# Grad-CAM for ViT

This notebook uses adjusted code from: https://github.com/jacobgil/pytorch-grad-cam

In [27]:
import cv2
import numpy as np
import torch

from pytorch_grad_cam import GradCAM, \
    ScoreCAM, \
    GradCAMPlusPlus, \
    AblationCAM, \
    XGradCAM, \
    EigenCAM, \
    EigenGradCAM, \
    LayerCAM, \
    FullGrad

from pytorch_grad_cam import GuidedBackpropReLUModel
from pytorch_grad_cam.utils.model_targets import ClassifierOutputTarget
from pytorch_grad_cam.utils.image import show_cam_on_image, \
    preprocess_image

from transformers import ViTForImageClassification

In [10]:
original_path = "../dataset/test/Healthy/0c1667a2-61d7-4dee-b4d9-0d141a1ceb20___Mt.N.V_HL 9127_new30degFlipLR.JPG"
augmented_path = "../augmented-dataset/test/Black Rot/0aff8add-93ad-4099-97ae-23515744e620___FAM_B.Rot 0748_flipLR_aug2.png"

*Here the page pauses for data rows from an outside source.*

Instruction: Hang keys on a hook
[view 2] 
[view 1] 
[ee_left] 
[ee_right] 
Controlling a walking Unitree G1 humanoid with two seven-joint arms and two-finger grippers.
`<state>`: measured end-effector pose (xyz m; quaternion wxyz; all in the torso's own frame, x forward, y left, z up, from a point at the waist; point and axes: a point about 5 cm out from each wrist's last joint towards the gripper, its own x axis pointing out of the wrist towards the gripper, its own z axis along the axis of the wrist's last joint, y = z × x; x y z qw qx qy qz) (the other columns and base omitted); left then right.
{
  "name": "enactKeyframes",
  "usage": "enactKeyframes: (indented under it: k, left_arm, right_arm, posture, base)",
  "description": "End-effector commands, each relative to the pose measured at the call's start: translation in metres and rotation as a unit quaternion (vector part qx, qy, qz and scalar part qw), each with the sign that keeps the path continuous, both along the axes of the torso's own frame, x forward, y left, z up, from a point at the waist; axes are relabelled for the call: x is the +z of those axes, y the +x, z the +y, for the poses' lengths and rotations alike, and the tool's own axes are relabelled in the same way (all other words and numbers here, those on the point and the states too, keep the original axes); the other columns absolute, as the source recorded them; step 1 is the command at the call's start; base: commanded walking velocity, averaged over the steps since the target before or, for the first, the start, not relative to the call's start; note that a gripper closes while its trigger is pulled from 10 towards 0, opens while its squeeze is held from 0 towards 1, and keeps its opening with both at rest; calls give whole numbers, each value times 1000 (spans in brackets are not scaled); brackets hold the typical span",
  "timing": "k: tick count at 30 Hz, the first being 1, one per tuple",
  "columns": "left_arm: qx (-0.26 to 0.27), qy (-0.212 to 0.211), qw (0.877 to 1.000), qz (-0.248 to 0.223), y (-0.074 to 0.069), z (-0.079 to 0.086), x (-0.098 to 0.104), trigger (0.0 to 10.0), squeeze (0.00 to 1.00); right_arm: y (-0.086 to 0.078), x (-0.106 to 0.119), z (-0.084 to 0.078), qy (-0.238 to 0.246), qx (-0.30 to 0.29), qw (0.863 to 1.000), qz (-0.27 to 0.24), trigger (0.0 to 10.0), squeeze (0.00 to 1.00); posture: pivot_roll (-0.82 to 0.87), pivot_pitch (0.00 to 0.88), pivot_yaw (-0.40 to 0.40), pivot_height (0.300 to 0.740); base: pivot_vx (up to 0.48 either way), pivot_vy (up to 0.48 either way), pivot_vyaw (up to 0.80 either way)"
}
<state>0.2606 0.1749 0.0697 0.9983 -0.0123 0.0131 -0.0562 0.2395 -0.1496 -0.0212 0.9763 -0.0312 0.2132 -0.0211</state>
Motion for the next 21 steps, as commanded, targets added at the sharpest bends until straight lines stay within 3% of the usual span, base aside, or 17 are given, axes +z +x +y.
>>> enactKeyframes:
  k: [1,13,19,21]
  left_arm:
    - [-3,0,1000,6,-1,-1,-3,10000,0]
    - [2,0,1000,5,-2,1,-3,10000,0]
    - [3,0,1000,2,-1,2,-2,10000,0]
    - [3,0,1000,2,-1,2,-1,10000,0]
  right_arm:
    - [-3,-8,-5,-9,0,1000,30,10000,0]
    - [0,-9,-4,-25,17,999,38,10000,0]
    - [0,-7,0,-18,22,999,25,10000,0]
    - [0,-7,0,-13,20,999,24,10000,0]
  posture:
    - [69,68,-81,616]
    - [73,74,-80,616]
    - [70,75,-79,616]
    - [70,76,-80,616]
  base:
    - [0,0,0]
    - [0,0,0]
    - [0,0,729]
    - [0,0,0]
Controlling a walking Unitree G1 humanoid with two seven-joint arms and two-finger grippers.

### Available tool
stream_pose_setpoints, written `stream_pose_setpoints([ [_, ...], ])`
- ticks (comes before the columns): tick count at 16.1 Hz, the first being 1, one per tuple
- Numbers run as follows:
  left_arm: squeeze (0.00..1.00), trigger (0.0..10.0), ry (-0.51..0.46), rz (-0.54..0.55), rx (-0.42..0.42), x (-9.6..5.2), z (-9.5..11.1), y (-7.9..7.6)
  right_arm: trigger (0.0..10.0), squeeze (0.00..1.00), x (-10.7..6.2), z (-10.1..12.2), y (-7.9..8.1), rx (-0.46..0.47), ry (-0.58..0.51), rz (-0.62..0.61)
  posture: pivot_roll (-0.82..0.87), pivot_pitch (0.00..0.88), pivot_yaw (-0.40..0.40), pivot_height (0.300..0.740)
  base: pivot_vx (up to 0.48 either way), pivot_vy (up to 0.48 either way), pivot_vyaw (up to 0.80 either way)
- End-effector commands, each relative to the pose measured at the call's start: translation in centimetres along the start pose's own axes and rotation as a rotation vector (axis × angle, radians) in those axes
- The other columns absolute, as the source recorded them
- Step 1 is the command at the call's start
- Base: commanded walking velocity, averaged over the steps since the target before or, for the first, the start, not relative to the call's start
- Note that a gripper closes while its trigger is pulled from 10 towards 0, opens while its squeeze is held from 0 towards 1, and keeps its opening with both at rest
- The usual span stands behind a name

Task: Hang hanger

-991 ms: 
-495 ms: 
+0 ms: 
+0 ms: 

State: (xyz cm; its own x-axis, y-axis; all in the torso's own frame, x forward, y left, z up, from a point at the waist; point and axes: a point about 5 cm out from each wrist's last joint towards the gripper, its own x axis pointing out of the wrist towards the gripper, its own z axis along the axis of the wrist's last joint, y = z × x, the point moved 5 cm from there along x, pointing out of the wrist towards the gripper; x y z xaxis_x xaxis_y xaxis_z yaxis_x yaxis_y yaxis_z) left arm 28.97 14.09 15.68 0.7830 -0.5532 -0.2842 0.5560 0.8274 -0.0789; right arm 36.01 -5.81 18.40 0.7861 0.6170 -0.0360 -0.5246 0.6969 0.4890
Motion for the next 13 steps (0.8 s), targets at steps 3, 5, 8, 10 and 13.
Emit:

device = "cuda" if torch.cuda.is_available() else "cpu"
dirs = ["../final-models/hp-vit-base", "../final-models/aug-hp-vit-base"]

In [None]:
def reshape_transform(x, height=14, width=14):
    if isinstance(x, tuple):
        x = x[0]
    x = x[:, 1:, :].reshape(x.size(0), height, width, x.size(2))
    x = x.permute(0, 3, 1, 2)
    return x


if __name__ == '__main__':
    methods = \
        {"gradcam": GradCAM,
         "scorecam": ScoreCAM,
         "gradcam++": GradCAMPlusPlus,
         "ablationcam": AblationCAM,
         "xgradcam": XGradCAM,
         "eigencam": EigenCAM,
         "eigengradcam": EigenGradCAM,
         "layercam": LayerCAM,
         "fullgrad": FullGrad}

    model = ViTForImageClassification.from_pretrained(
        "google/vit-base-patch16-224", 
        num_labels=4, 
        ignore_mismatched_sizes=True
    ).to(device)

    model.load_state_dict(torch.load('../final-models/aug-hp-vit-base/model_lr0.0001_bs16.pth', map_location=device))
    model.eval()

In [None]:
target_layer = model.vit.encoder.layer[9].output.dense

class ViTWrapper(torch.nn.Module):
    def __init__(self, vit_model):
        super(ViTWrapper, self).__init__()
        self.vit_model = vit_model

    def forward(self, x):
        return self.vit_model(x).logits

wrapped_model = ViTWrapper(model)

cam = GradCAM(model=wrapped_model, target_layers=[target_layer], reshape_transform=reshape_transform)

rgb_img = cv2.imread(augmented_path)[:, :, ::-1]
rgb_img = cv2.resize(rgb_img, (224, 224))
rgb_img_display = np.float32(rgb_img) / 255.0
input_tensor = preprocess_image(rgb_img_display.copy() , mean=[0.5, 0.5, 0.5],
                                std=[0.5, 0.5, 0.5]).to(device)

targets = None

cam.batch_size = 16

# grayscale_cam = cam(input_tensor=input_tensor, targets=targets, aug_smooth=True)[0]

grayscale_cam = cam(input_tensor=input_tensor, targets=targets)[0]


cam_image = show_cam_on_image(rgb_img_display, grayscale_cam, use_rgb=False)
cv2.imwrite(f'grad_cam.jpg', cam_image)

print("rgb_img_display shape:", rgb_img_display.shape, "range:", rgb_img_display.min(), rgb_img_display.max())
print("grayscale_cam shape:", grayscale_cam.shape, "range:", grayscale_cam.min(), grayscale_cam.max())


rgb_img_display shape: (224, 224, 3) range: 0.0 1.0
grayscale_cam shape: (224, 224) range: 0.0 0.9999999